The markets have seen a lot of volatility in recent times. First, the high in early 2020, then the crash followed by a recovery that managed to wipe out the March 2020 lows. Last week, the Sensex and Nifty scaled all-time highs at 50k and 14700, and later closed lower, unable to sustain the peaks, because of profit booking and other global developments. Meanwhile, with Budget 2021 coming up, there is going to be some sort of an impact on the markets.
The run-up to the Budget, which will be presented on February 1, is likely to show some market volatility, analysts expect. The earnings season that is currently underway may also add to the volatility. NSE India’s VIX index, which is a measure of volatility is up to 22.42, from the earlier 22.18.
Dalal Street is hoping for a Budget that is focused on reforms and growth that triggers capex cycles to boost the economy. Expectations have risen after a Finance Minister’s quote hinting that this budget would be “unlike anything” in the last century.
The economy stepped into a phase of a technical recession in the first half of the financial year, following the Gross Domestic Product (GDP) collapse of almost 24 per cent y-o-y in April-June period and yet another 7.5 per cent between July and September. CARE Ratings expects the fiscal deficit target to be in the range of 5 and 5.5 per cent for 2021-22. The focus is likely to remain on growth and revival in FY22 rather than fiscal issues.
A stimulus for sectors such as real estate, textile and auto may boost employment, thereby raising market hopes. Stimulus packages or incentives for hospitality and travel will also open up the sector to economic revival and activity.
One of the biggest expectations from D Street is that the government exempt tax on LTCG or long-term capital gains that arise from the sale of listed equity shares. This is likely to buoy the markets. There are also expectations that Securities Transaction Tax (STT) and Commodity Transaction Tax (CTT) will be lowered as well. Relief on the tax front for the salaried class to soften Covid impact may also seem like a positive move for the markets. Measures like a Work-From-Home tax deduction may also ease salaried employees’ burden and put more money in the hands of the salaried class to direct towards investments. This may come as a boost for the markets as well.
CARE Ratings notes that capital expenditure for 2021-22 is predicted to be in the Rs 5 lakh crore, as compared with the Rs 4.1 lakh crore that was the target last year, apart from another Rs 25,000 crore announced as part of many Atma Nirbhar programmes.
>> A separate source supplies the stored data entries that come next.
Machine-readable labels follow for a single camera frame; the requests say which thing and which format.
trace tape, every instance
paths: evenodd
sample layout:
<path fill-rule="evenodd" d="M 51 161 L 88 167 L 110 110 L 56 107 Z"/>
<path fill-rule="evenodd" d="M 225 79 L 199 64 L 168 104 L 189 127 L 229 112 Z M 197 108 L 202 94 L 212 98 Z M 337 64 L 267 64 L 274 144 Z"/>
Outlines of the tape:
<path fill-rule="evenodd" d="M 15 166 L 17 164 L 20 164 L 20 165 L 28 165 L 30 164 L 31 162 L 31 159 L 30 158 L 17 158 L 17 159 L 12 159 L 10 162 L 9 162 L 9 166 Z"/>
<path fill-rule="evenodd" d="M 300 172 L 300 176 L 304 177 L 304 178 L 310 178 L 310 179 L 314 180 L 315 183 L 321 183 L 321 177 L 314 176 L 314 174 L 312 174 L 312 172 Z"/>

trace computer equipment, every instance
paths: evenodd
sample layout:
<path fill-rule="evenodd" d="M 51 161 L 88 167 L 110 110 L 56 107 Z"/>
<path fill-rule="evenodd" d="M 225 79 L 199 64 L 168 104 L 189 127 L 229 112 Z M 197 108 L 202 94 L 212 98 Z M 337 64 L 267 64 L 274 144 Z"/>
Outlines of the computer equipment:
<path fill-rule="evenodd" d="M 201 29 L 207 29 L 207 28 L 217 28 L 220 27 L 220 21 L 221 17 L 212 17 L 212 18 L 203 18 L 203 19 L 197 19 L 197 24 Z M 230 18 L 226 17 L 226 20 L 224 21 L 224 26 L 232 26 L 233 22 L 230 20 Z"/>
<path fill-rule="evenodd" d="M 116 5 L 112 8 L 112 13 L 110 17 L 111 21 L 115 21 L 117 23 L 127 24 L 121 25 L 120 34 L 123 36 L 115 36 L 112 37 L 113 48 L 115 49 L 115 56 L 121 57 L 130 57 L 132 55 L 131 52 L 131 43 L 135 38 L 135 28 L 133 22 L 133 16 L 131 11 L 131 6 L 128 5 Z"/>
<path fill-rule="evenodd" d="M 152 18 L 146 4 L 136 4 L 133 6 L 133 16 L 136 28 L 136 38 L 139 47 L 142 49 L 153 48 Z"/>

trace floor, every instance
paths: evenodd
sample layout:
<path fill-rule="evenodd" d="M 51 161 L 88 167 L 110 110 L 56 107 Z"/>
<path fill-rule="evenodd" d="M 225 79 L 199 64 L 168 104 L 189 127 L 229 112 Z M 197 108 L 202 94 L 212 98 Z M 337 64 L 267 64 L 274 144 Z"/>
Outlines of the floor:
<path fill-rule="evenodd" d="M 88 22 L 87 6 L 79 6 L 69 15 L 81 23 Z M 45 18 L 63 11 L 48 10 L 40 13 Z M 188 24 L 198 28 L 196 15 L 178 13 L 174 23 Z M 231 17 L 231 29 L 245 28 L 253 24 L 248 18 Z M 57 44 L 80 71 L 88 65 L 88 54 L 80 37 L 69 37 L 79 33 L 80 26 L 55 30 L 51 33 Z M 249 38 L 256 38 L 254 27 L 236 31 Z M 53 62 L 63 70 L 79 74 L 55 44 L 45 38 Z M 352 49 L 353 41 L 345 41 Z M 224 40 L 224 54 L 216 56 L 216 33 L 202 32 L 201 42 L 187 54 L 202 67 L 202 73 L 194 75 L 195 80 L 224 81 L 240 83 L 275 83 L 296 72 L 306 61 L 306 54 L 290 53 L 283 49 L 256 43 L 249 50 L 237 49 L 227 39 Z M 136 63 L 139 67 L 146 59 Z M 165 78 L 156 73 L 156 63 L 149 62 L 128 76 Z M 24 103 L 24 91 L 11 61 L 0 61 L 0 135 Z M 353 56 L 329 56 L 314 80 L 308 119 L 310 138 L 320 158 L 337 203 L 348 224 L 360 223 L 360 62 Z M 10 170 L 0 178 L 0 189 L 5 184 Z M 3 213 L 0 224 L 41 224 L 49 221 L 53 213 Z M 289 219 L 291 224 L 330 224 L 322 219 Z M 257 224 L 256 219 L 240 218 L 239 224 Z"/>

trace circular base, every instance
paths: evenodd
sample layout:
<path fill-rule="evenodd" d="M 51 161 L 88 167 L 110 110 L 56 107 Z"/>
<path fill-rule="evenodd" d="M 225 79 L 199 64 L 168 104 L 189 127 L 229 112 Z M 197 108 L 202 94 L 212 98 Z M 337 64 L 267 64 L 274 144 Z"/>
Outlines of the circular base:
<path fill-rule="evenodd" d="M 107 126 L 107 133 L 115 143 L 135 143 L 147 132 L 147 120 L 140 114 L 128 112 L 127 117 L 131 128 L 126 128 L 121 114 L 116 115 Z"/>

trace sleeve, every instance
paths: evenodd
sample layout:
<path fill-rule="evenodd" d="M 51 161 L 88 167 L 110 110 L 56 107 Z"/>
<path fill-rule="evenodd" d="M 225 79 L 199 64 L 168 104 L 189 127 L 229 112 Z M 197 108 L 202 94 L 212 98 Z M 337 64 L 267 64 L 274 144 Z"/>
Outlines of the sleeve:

The capex would focus on infrastructure development and creation. There will be a greater focus on roads, ports, railways, agriculture and power, and other allied sectors, which will see a boost in allocations. The focus on infrastructure is bound to generate employment and revive economic activity. Markets are likely to see this development positively, especially if this boost on infra will pump in FDI.
The banking sector bore the brunt of the Covid-19 impact, thereby pushing up the number of non-performing assets, which were already under stress. A move that D Street may view positively is the move to recapitalise and revive the sector. The talk of a bad bank which will buy bad loans from banks at market price will help banks boost new businesses, thereby creating a cycle of economic revival and money flows.
As we have seen, the last year has been unprecedented in terms of a public health crisis and the Budget is likely to turn its serious attention towards healthcare. The government also needs to allocate funds for expenditure pertaining to vaccination for at least frontline workers and vulnerable sections of society. This means there is a likelihood of an additional 40 per cent towards healthcare allocation in the budget. The total allocation in the last budget for health was over Rs 67,000 crore.
The year ahead could be one of consolidation as foreign institutional investments flow in and vaccinations pick up. Low-interest rate patterns are likely to be unchanged as central banks globally look to boost liquidity in economies, thereby keeping the markets positive. The markets are likely to be positively impacted on the back of a budget that focuses on reforms, investments and growth.